WHAT IS EXPECTED:
Work through the records that follow and return each line containing the word "left".

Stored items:
________

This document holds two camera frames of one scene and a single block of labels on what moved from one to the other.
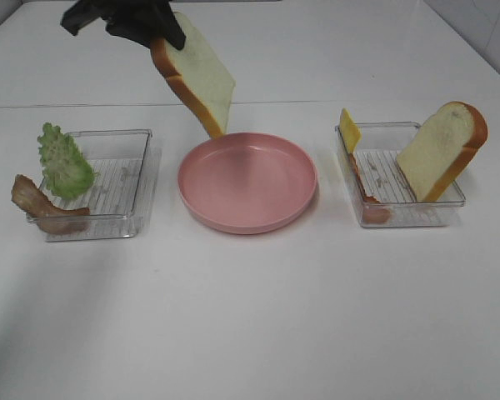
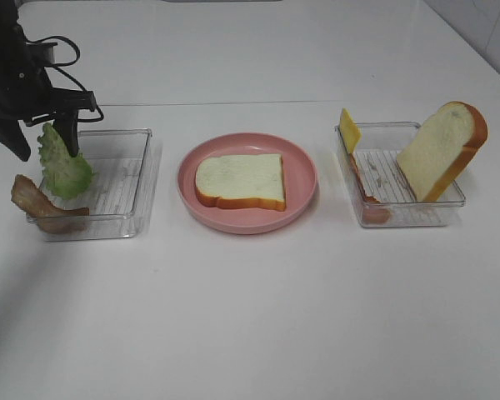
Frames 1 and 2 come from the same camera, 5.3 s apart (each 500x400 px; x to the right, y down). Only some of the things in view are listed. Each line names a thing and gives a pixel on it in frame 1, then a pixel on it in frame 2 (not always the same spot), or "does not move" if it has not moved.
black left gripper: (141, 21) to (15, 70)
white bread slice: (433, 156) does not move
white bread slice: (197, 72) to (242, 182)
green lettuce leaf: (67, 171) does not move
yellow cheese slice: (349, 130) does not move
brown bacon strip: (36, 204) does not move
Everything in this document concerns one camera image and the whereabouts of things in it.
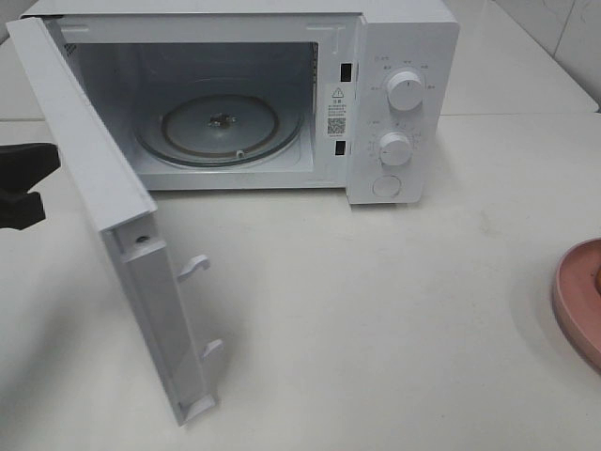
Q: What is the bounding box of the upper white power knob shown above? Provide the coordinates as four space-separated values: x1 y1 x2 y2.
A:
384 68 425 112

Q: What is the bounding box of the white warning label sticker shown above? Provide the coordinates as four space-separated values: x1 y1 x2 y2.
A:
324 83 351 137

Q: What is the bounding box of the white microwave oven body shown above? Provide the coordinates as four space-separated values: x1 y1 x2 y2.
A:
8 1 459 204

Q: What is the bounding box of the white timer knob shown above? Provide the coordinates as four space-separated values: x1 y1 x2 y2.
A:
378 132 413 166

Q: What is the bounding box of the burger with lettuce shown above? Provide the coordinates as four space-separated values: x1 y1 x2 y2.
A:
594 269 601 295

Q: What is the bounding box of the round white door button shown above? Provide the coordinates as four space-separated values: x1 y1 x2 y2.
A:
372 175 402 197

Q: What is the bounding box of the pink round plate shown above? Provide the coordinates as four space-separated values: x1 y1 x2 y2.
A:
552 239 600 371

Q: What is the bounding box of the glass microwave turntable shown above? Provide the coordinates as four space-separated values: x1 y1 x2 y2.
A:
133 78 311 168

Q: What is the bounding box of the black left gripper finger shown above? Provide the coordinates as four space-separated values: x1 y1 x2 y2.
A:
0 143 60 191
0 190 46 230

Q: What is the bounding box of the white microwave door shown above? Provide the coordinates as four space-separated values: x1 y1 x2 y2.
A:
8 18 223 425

________

WRITTEN SOLUTION:
black left gripper: (141, 21) to (15, 70)
Q: What is the bounding box of the black left gripper finger shown above? Provide the coordinates as four space-separated values: x1 y1 x2 y2.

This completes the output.